For its report, Woodstock culled data from the city’s vacant properties registry, as well as buildings identified to the city as vacant by municipal departments, foreclosure court filings made from 2006 to the first half of 2010, foreclosure auctions and property transfers. Some of the 1,896 properties flagged by Woodstock as likely walkaways could, in fact, still work toward a resolution in the foreclosure process, but 40 percent of those homes had been in the foreclosure process for more than 18 months.
Woodstock believes its projections are conservative because lenders also decide to write off their investments in properties before filing initial foreclosure actions. For only those 1,896 homes, Woodstock pegs the cost to the city, if it needed to seize, secure and demolish them, at $36 million.
“The problem that is being caused here is costing the taxpayer a lot of money,” said Richard Monocchio, commissioner of the city’s Department of Buildings. “Until the industry does much better and is more creative, leasing back the property for a few years so people can get back on their feet, then we’re going to see more vacant buildings.”
In 2010, the city demolished 535 homes, the most annually in more than a decade and far more than the 283 residences torn down in 2009, according to Monocchio. The city also doubled, to 891 residences, the number of buildings it secured, sometimes more than once, he said. For building code violations, the city tries to fine anyone associated with the property’s title, whether it is a lender or a former homeowner. A bank walkaway can also impede a borrower’s ability to take out a loan, because his or her name is still on the home’s title and any unpaid debts will follow them.

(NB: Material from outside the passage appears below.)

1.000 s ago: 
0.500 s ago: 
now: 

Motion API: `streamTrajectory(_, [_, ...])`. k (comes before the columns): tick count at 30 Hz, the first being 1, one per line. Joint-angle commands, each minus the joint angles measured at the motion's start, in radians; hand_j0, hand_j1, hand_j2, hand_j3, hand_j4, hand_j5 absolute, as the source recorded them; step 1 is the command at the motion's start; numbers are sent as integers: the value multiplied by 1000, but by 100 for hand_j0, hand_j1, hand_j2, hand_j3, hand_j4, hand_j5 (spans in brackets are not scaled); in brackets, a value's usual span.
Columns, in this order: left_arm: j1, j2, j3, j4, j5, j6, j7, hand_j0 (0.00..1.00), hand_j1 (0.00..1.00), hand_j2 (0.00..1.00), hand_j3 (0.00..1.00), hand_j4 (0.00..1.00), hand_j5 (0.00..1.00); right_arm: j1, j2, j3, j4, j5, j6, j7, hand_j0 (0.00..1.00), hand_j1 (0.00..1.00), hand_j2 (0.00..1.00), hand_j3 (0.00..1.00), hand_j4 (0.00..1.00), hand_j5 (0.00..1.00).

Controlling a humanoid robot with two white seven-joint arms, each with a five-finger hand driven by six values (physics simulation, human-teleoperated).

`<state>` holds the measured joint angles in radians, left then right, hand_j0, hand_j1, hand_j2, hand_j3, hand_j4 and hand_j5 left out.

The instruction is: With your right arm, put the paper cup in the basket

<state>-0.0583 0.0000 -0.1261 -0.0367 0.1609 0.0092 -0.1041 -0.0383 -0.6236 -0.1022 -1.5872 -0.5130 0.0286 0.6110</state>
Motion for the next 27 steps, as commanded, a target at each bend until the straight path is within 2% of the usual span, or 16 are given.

Privately, lenders say their liability might be limited because they have already written the loan off the books and the homeowner also left them in a lurch. City officials say they meet regularly with top servicers to share lists of troubled properties and to work toward resolutions.
In Chicago, the mortgage servicers and trustees most often associated with the properties flagged by Woodstock are Bank of America, with 314 properties; Wells Fargo (234); U.S. Bank (185); Deutsche Bank (178); and JPMorgan Chase (165).
When asked to comment generally on bank walkaways, several banks either declined to comment or did not return phone calls. Two lenders, Wells Fargo and Bank of America, said they are working with the city on strategies to deal with these abandoned properties.
Neighborhoods on the city’s West and South sides seem to be most at risk of bank walkaways.
The city’s Roseland neighborhood, on the city’s far South Side, is one example. In 2007, some of the pictures of the homes taken by the Cook County assessor’s office showed properties that were reasonably well cared for by homeowners.
A little more than three years later, the number of eyesores has grown. Windows are broken, fences are missing and plywood covers some of the broken windows. Even if the houses look secure from the front, back doors are sometimes missing or open. Public records show that foreclosure actions initiated were never completed and titles to properties never transferred.
Woodstock’s research shows there are 137 “red flag” properties in Roseland. Also, only 90 of the 214 bank-owned properties in the neighborhood, or 42 percent, have been registered with the city.
Woodstock and the GAO recommend that lenders take steps to keep properties occupied, even if it means writing off the loan without initiating a foreclosure. Woodstock also called for servicers to be held more accountable and for city departments to have more authority to uphold the rules.
“Many (communities) are now close to a tipping point, if they haven’t gone over it,” Smith said.